Task to carry out | Output nothing but the line containing "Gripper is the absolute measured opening" and the lines after it through the end of the material below, each reproduced exactly.

─── Recorded information ───

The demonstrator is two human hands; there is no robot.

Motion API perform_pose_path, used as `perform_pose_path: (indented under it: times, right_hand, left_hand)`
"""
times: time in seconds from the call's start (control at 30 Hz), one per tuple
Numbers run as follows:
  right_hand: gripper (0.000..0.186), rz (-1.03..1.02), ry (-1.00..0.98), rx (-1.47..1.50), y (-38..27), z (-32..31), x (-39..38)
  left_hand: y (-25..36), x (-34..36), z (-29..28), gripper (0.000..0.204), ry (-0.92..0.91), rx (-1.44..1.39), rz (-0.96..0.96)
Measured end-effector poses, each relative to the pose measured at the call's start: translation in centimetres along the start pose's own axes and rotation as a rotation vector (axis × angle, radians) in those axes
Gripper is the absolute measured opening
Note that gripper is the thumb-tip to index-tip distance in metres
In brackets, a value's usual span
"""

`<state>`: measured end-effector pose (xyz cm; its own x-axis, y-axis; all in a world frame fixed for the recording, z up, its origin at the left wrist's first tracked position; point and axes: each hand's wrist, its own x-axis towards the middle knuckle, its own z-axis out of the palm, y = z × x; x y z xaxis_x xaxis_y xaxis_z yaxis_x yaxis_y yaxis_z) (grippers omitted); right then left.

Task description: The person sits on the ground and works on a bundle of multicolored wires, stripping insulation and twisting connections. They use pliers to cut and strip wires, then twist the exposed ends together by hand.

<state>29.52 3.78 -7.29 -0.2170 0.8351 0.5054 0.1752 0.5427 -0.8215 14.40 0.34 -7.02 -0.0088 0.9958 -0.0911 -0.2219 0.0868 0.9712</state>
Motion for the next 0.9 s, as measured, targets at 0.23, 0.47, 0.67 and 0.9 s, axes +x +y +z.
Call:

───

Your solution |
Gripper is the absolute measured opening
Note that gripper is the thumb-tip to index-tip distance in metres
In brackets, a value's usual span
"""

`<state>`: measured end-effector pose (xyz cm; its own x-axis, y-axis; all in a world frame fixed for the recording, z up, its origin at the left wrist's first tracked position; point and axes: each hand's wrist, its own x-axis towards the middle knuckle, its own z-axis out of the palm, y = z × x; x y z xaxis_x xaxis_y xaxis_z yaxis_x yaxis_y yaxis_z) (grippers omitted); right then left.

Task description: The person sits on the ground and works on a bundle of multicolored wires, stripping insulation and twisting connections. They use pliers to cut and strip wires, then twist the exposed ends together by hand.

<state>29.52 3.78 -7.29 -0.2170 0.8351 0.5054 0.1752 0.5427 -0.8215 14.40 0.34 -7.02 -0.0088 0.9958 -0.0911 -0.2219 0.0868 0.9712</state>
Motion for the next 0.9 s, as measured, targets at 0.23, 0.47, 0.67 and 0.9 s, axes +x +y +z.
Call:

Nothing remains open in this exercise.